Beyond agreement on a certain lexicon to be used to describe the current situation, the watchwords for the movement’s political horizon have become much less clear-cut. The minimal consensus is that Israel is guilty of the crimes of genocide, apartheid and colonization in Gaza. But when it comes to demands beyond condemnation of the situation in Gaza and the boycott of Israeli companies and their allies, it’s much harder to discern precise positions. In other words, the consensual “Free Gaza” dominates, leaving the precise content of this liberation unclear. The fine gradations of positioning can be seen in some people’s reservations about subscribing to this or that formulation, between those who adopt “Palestine will live, Palestine will triumph” without batting an eyelid, and others who show a certain reticence about the potential implications of the second part of the slogan. Similarly, the use of Samidoun’s images for Palestinian prisoners has aroused reservations and opposition, because these are the only visual aids available on the subject of prisoners, and yet the association also published its condolences on the death of the Iranian president, and its support for the regime is public knowledge.

When it comes to demands beyond condemnation of the situation in Gaza and the boycott of Israeli companies and their allies, it’s much harder to discern precise positions. In other words, the consensual “Free Gaza” dominates, leaving the precise content of this liberation unclear..

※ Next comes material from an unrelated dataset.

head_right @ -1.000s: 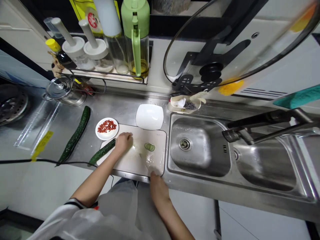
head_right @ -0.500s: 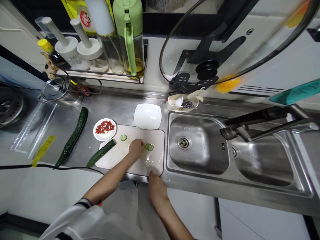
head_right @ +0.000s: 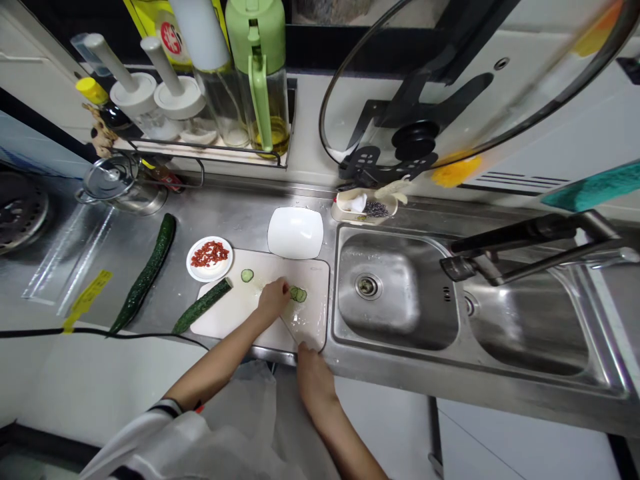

One of these slogans in particular, “from the river to the sea”, has taken on the most diverse meanings, from the demand for a bi-national state to that of a return to historic Palestine (pre-1948). This slogan is often brandished by LFI (La France Insoumise, radical left-wing political party in France) figures, notably Rima Hassan, or by the Tsedek collective[1], who use it in a sense close to that given to it by the Palestine Liberation Organization (PLO) from the 1970s onwards, namely as referring to the demand for a single secular state with no right of return. But this clarification is rare if not non-existent on campuses, and is just one of many possible evocations of this slogan, which crystallizes not only conflicts of interpretation, but also equivocations that persist despite repetition. Other possibilities include its use by the Hamas charter, which calls for the eradication of Israel, or by the Ben Gvir and Smotrich parties, which claim exclusive Israeli sovereignty. Here again, the fact that historically charged supports and watchwords are taken up and transposed without any real appropriation by the movement may be a clue to understanding the prevailing confusion. However, in this case in particular, the hypothesis of a failure to pass on the political heritage of this slogan fails to account for its reuse and lack of explicitness: in fact, despite the many accusations of culpable ambiguity leveled against it, neither the militants’ adherence to this slogan nor the way in which they use it has changed. In fact, it begs the question whether the slogan’s success is not at least partly due to the maintenance of an ambiguity whose embarrassing nature can always be denied in the face of attempts to disqualify it, but which also serves as a strategic tool for rallying the most varied of supporters behind a porous positioning.

A rigorous anti-Zionism

The greatest novelty of this mobilization, even in the history of the various pro-Palestinian movements in France, is its coordination: anti-Zionism seems to have become a sine qua non of progressive discourse on the conflict. Symptomatically, the main banner of the interfaculties committee held at the Sorbonne Nouvelle displayed on the speakers’ table, and thus more prominently than its other slogans, read: “Sionistes hors de nos facs” (“Zionists out of our universities”). Conversely, those who reject anti-Zionism as a condition for an audible voice on the conflict are gradually being pushed to the margins of the movement, following the example of the Golem collective.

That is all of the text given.